The DHS did not err in issuing Ramirez Rodaz’s reinstatement order, where
Ramirez Rodaz does not contest that he is an alien, he is the subject of a prior
expedited order of removal in 2010, and he illegally reentered subsequent to that
order. See id. (the court’s review is limited to the “three discrete inquiries an
immigration officer must make in order to reinstate a removal order: (1) whether
the petitioner is an alien; (2) whether the petitioner was subject to a prior removal
order; and (3) whether the petitioner re-entered illegally”); 8 U.S.C.
§ 1231(a)(5) (if the DHS “finds that an alien has reentered the United States
illegally after having been removed or having departed voluntarily, under an order
of removal, the prior order of removal is reinstated from its original date . . .”).

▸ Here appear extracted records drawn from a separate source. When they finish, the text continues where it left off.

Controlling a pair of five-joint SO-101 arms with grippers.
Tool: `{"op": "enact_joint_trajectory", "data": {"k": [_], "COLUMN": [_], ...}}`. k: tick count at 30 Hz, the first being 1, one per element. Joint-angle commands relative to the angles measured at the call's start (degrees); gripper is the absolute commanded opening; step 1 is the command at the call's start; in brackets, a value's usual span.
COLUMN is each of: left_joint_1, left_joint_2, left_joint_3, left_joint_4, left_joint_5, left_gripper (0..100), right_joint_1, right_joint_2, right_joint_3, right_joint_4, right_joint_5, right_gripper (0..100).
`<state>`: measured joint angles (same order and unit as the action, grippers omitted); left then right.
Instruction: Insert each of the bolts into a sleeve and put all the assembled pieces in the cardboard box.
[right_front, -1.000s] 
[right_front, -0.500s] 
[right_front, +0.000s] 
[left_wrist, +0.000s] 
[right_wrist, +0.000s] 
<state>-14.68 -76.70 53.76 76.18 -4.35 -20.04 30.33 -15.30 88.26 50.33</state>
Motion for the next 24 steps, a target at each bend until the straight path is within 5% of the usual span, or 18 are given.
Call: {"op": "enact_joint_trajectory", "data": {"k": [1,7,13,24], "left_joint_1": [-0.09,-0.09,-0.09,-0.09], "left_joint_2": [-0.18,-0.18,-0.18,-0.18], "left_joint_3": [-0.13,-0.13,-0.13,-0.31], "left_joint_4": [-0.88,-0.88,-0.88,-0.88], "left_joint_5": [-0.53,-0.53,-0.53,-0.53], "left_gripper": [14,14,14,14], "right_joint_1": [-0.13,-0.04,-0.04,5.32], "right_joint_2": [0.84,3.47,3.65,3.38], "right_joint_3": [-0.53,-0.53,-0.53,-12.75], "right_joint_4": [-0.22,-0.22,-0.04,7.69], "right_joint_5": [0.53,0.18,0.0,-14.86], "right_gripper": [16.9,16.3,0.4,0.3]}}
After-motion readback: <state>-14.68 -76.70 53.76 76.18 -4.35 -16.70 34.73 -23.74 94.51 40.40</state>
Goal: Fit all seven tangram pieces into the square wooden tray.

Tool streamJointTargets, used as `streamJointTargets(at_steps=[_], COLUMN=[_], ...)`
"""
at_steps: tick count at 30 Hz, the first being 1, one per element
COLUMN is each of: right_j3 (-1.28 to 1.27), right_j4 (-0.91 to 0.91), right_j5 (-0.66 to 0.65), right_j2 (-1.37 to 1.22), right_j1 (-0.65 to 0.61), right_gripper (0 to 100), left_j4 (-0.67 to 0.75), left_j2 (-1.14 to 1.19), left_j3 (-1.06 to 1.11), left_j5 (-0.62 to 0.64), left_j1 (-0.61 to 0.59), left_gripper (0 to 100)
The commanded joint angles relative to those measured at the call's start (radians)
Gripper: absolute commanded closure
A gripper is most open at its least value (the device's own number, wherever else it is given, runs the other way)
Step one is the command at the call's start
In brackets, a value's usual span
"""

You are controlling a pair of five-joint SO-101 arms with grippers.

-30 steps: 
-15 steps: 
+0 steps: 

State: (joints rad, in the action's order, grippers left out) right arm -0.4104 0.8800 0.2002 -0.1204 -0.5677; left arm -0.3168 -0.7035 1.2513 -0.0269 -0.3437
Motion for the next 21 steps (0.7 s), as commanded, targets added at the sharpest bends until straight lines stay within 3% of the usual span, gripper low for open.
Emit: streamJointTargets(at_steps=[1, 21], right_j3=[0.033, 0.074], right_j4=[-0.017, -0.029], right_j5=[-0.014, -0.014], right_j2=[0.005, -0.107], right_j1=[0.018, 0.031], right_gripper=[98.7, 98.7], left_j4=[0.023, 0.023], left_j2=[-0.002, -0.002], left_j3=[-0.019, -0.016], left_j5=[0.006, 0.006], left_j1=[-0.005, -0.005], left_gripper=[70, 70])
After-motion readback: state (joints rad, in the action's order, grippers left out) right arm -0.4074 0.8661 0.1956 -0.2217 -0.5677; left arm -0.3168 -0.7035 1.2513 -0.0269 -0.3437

Ramirez Rodaz has not established that his reinstatement proceedings violated due
process. See Garcia de Rincon, 539 F.3d at 1137 (reinstatement of a prior removal
order, regardless of the process afforded in the underlying order, does not offend
due process).
To the extent Ramirez Rodaz challenges the underlying 2010 expedited
removal order, we lack jurisdiction to consider this collateral attack. See 8 U.S.C.
2 15-70441
§ 1252(e)(2); Garcia de Rincon, 539 F.3d at 1137 (“whatever relief might be
gained by the operation of [8 U.S.C.] § 1252(a)(2)(D) . . . , it is unavailable to
[petitioner] because h[is] underlying removal order is an expedited removal order
that is subject to additional jurisdictional bars – 8 U.S.C. §§ 1252(a)(2)(A) and
1252(e)”).
We do not consider the extra-record evidence filed with Ramirez Rodaz’s
opening brief, see Dent v. Holder, 627 F.3d 365, 371 (9th Cir. 2010) (stating
standard for review of out-of-record evidence), and deny his request for a stay of
removal, see Nken v. Holder, 556 U.S. 418, 426 (2009).
Finally, to the extent Ramirez Rodaz contends he is eligible for relief, we
cannot reach any such remaining contention in this proceeding.
PETITION FOR REVIEW DENIED in part; DISMISSED in part.